> **Assignment**
A complete response lists each line of the data below that includes the word "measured".

> **Provided data**
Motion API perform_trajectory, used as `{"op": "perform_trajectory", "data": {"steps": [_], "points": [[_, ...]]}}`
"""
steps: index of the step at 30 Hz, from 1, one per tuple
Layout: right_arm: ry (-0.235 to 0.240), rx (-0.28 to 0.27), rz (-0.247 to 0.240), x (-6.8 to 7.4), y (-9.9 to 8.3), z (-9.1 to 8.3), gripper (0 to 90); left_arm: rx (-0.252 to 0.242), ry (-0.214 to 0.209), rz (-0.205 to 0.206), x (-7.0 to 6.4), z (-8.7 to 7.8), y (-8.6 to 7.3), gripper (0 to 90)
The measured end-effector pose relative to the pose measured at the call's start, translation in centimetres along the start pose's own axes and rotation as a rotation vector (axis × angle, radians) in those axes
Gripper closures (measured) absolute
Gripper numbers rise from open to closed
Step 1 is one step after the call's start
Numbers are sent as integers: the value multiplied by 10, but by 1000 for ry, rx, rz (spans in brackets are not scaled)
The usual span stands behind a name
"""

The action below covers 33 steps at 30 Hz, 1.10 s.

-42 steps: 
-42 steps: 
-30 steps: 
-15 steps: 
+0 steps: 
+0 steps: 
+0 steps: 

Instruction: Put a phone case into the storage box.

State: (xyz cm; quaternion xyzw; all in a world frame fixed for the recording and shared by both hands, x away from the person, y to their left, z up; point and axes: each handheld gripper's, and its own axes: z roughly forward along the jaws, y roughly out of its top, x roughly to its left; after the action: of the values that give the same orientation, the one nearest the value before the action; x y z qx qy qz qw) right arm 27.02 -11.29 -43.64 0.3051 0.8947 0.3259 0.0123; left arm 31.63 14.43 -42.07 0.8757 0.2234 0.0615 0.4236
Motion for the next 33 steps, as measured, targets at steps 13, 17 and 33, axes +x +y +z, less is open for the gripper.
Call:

> **Your response**
The measured end-effector pose relative to the pose measured at the call's start, translation in centimetres along the start pose's own axes and rotation as a rotation vector (axis × angle, radians) in those axes
Gripper closures (measured) absolute
Motion for the next 33 steps, as measured, targets at steps 13, 17 and 33, axes +x +y +z, less is open for the gripper.

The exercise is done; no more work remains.